At least it is slow in my country anyway.

------
alientida
So if I wanted to slowly start moving away from Google, what would you
recommend for an email provider?

------
darepublic
I've had more success finding TV shows on ddg. Google still a bit better for
coding questions

------
syphilis2
(Are there/what are some) objective metrics used to measure search engine
quality?

------
GeekyBear
For some us, cutting ties with companies that have surveillance capitalism as
their business model has already occurred.

Ad supported services are fine, targeted ads that require ever more invasive
spying on your users on behalf of your advertising customers are not.

------
porpoisely
It's clickbait hyperbole to say nothing can stop google. Google will fall once
something usurps their dominant platform advantage ( chrome/search/android ).
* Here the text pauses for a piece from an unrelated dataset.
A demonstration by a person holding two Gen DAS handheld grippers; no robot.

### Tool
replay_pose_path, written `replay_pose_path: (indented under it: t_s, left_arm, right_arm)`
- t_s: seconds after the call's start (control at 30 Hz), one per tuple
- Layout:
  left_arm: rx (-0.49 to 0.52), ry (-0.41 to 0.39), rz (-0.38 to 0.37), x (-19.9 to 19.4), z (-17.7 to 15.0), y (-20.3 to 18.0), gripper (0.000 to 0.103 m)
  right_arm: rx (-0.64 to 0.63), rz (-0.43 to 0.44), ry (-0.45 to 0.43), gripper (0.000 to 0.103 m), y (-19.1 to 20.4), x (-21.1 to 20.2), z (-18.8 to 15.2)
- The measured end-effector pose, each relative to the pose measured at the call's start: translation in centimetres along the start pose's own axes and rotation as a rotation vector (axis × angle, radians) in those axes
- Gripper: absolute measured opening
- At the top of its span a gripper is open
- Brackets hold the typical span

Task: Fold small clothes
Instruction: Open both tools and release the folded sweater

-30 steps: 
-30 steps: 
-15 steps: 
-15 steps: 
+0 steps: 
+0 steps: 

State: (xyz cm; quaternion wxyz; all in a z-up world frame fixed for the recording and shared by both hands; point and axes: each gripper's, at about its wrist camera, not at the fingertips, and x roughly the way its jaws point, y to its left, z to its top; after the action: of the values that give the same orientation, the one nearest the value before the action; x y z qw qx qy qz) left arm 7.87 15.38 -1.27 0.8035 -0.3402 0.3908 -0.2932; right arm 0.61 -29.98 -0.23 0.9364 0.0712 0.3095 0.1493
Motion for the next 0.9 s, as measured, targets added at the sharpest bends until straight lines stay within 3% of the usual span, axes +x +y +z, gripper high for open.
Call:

People said the same thing about Microsoft/IE when microsoft leveraged their
dominant OS position to take over the browser market. But once google search
became just as important or even more important than the Windows itself, they
leveraged their search platform to take over the browser market with chrome.

For now, google is cleverly leveraging it's search/android/chrome platforms to
block competition and maintain it's dominant position. But eventually, another
product/platform will arise that will knock google off its pedestal. Maybe
even anti-trust lawsuits will help like it did with ending the Windows-IE
monopoly.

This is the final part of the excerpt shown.